The nation’s power generation fell to 3,231 megawatts on Wednesday, more than a week after the latest system collapse.
Data from the Nigeria Electricity System Operator, an arm of the Transmission Company of Nigeria, showed that generation stood at 4,338.9MW as of 6.00 am on April 20.
The national grid collapsed on Tuesday last week, bringing the number of system collapses recorded so far this year to six.
The system operator put the nation’s installed generation capacity at 12,910.40MW; available capacity at 7,652.60MW; transmission wheeling capacity at 8,100MW; and the peak generation ever attained at 5,375MW.
The nation generates most of its electricity from gas-fired power plants, while output from hydropower plants makes up about 30 per cent of the total.
In February, the TCN announced that the national grid successfully transmitted a new power generation peak of 5,375MW on February 7, 2019, at 9 pm.
It said it was the first time that the grid had generated, transmitted and distributed such quantum of power, describing it as evidence of the success of the government’s policy on incremental power.

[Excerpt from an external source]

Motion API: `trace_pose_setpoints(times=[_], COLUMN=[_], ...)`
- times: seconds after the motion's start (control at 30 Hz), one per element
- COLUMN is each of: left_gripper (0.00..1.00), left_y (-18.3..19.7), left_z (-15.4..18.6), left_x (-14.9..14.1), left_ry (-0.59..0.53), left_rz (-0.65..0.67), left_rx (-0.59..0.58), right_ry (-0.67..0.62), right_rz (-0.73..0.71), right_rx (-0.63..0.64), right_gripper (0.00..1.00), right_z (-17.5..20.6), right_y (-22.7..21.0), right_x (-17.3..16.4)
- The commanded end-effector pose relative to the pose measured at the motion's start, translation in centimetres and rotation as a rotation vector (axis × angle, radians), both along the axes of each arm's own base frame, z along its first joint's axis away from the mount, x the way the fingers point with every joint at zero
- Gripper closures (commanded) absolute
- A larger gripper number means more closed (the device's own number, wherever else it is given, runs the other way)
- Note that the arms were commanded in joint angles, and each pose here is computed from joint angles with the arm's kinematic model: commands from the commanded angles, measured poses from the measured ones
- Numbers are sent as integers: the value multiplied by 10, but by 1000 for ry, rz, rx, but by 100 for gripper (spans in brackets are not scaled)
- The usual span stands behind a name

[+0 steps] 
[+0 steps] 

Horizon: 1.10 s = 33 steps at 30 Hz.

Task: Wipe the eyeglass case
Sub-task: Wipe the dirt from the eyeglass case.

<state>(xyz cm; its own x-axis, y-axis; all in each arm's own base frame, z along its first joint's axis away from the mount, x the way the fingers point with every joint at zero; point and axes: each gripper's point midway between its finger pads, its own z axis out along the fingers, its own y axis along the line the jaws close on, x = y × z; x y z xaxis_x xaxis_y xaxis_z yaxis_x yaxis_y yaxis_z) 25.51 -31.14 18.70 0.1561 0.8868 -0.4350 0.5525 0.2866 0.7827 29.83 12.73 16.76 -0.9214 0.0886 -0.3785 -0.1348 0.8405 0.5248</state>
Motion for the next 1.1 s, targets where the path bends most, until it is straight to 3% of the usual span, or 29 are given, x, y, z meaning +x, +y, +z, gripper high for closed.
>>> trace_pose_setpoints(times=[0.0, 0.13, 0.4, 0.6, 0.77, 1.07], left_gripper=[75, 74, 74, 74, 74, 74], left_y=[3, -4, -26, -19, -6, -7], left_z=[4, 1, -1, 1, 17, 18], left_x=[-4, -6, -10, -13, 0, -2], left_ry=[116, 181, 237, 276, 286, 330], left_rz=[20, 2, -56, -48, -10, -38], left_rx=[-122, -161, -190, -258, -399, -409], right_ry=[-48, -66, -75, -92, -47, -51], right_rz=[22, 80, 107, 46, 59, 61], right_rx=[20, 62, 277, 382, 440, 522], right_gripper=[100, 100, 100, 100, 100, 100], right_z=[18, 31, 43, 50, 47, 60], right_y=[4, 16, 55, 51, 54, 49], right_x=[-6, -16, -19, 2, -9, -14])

The TCN, which manages the national grid, is still fully owned and operated by the government.
The grid has continued to suffer system collapse over the years amid a lack of spinning reserve that is meant to forestall such occurrences.
Spinning reserve is the generation capacity that is online but unloaded and that can respond within 10 minutes to compensate for generation or transmission outages.
Out of the five power stations meant to provide spinning reserves, none has any actual reserve, with the contracted reserve put at 295 megawatts.
The power stations are Egbin, Delta, Olorunsogo NIPP, Geregu NIPP and Omotosho NIPP.